Untuk memasang tampon posterior pada perdarahan satu sisi, digunakan
bantuan kateter karet yang dimasukan dari lubang hidung sampai tampak di orofaring,
lalu ditarik keluar dari mulut. Pada ujung kateter ini diikatkan 2 benang tampon
Bellocq tadi, kemudian kateter ditarik kembali melalui hidung sampai benang keluar
dan dapat ditarik. Tampon perlu didorong dengan bantuan jari telunjuk untuk dapat
melewati palatum mole masuk ke nasofaring. Bila masih ada perdarahan, maka dapat
ditambah tampon anterior ke dalam kavum nasi. Kedua benang yang keluar dari
hidung diikat pada sebuah gulungan kain kasa di depan nares anterior, supaya tampon
yang terletak di nasofaring tetap ditempatnya. Benang lain yang keluar dari mulut
diikatkan secara longgar pada pipi pasien. Gunanya ialah untuk menarik tampon
keluar melalui mulut setelah 2-3 hari. Hati-hati mencabut tampon karena dapat
menyebabkan laserasi mukosa.
Komplikasi
Komplikasi dapat terjadi sebagai akibat dari epistaksisnya sendiri atau sebagai
akibat dari usaha penanggulangan epistaksis.

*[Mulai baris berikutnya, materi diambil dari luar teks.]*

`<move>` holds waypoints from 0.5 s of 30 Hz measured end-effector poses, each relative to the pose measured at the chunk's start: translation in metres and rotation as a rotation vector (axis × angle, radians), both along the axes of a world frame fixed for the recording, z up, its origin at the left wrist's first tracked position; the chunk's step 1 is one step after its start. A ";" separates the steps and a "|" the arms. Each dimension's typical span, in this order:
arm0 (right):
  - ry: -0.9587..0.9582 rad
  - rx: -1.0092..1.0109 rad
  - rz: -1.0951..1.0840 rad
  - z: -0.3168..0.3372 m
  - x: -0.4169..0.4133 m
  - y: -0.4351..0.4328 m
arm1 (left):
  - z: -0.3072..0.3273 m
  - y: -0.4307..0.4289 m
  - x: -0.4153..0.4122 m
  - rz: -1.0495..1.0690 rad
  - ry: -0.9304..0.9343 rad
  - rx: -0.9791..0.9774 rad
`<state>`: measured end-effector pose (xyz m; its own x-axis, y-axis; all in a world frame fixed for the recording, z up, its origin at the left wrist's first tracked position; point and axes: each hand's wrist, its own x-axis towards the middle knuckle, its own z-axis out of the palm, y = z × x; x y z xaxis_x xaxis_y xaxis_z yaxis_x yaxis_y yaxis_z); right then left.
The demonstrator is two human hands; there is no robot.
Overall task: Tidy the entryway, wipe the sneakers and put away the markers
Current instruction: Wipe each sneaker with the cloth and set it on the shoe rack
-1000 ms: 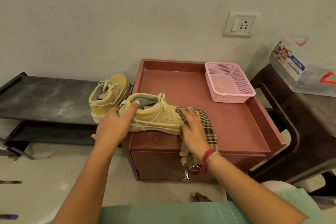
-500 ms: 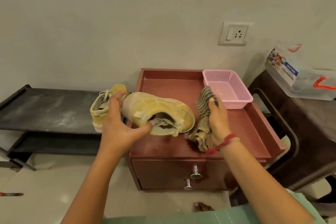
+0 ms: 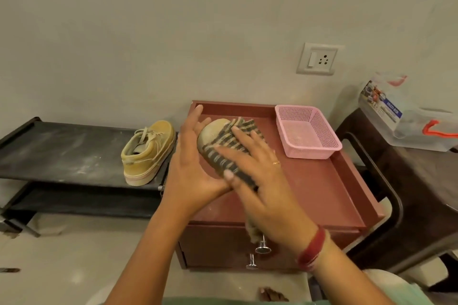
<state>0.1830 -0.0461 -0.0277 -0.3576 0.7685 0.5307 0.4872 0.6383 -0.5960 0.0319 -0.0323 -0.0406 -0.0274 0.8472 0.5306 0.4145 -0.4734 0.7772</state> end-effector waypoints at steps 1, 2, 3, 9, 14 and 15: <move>-0.029 -0.001 -0.006 -0.005 -0.001 0.002 | -0.001 0.000 -0.001 -0.003 0.000 0.007; 0.019 -0.028 -0.009 -0.008 -0.001 0.005 | -0.002 0.000 -0.002 -0.001 0.013 0.019; 0.130 -0.088 -0.007 -0.010 -0.001 0.010 | -0.002 0.000 -0.002 0.006 0.030 0.035; 0.322 -0.308 -0.010 -0.007 -0.002 0.007 | -0.006 0.001 -0.008 0.019 0.084 0.115; -0.023 -0.082 0.102 -0.015 -0.007 -0.006 | -0.010 -0.002 -0.018 0.049 0.176 0.178; 0.059 -0.163 0.097 -0.015 -0.007 0.001 | -0.012 -0.001 -0.019 0.079 0.206 0.182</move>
<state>0.1765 -0.0451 -0.0431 -0.4059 0.8092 0.4247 0.3889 0.5735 -0.7210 0.0125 -0.0330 -0.0526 0.0351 0.7367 0.6753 0.5962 -0.5577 0.5775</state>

Akibat perdarahan yang hebat dapat terjadi aspirasi darah ke dalam saluran
napas bagian bawah, nekrosis septum, aspirasim sinusitis, eksaserbasi dari sleep
obstructive apnea, hipoksia, syok, anemia, hipotensi, iskemia serebri, insufisiensi
koroner, sampai infark miokard dan hingga kematian. Dalam hal ini pemberian infus
atau transfusi darah harus dilakukan secepatnya.
Akibat pembuluh darah yang terbuka dapat terjadi infeksi, sehingga perlu
diberikan antibiotik.
Pemasangan tampon dapat menyebabkan rino-sinusitis, otitis media,
septikemia atau toxic shock syndrome. Oleh karena itu, harus selalu diberikan
antibiotik pada setiap pemasangan tampon hidung, dan setelah 2-3 hari tampon harus
dicabut. Bila perdarahan masih berlanjut dipasang tampon baru. Selain itu dapat
terjadi hemotimpanum sebagai akibat mengalirnya darah melalui tuba Eustachius, dan
air mata berdarah (bloody tears), akibat mengalirnya darah secara retrograd melalui
duktus nasolakrimalis. Pemasangan tampon posterior (tampon Belloq) dapat
menyebabkan laserasi palatum mole atau sudut bibir, jika benang yang keluar dari
mulut terlalu ketat dilekatkan pada pipi. Kateter balon atau tampon balon tidak boleh
dipompa terlalu keras karena dapat menyebabkan nekrosis mukosa hidung dan
septum.
DAFTAR PUSTAKA
Efiaty A.S. dkk. 2007. Buku Ajar Ilmu Kesehatan THT Ed 6. Jakarta.
Higler, B.A. 2007. Buku Ajar Penyakit THT Boies Ed.6. Jakarta
Moore,K.L.dkk. 2000. Anatomi Klinis Dasar. Jakarta.
FKUI. 2007. Farmakologi Dan Terapi Edisi 5. FKUI. Jakarta.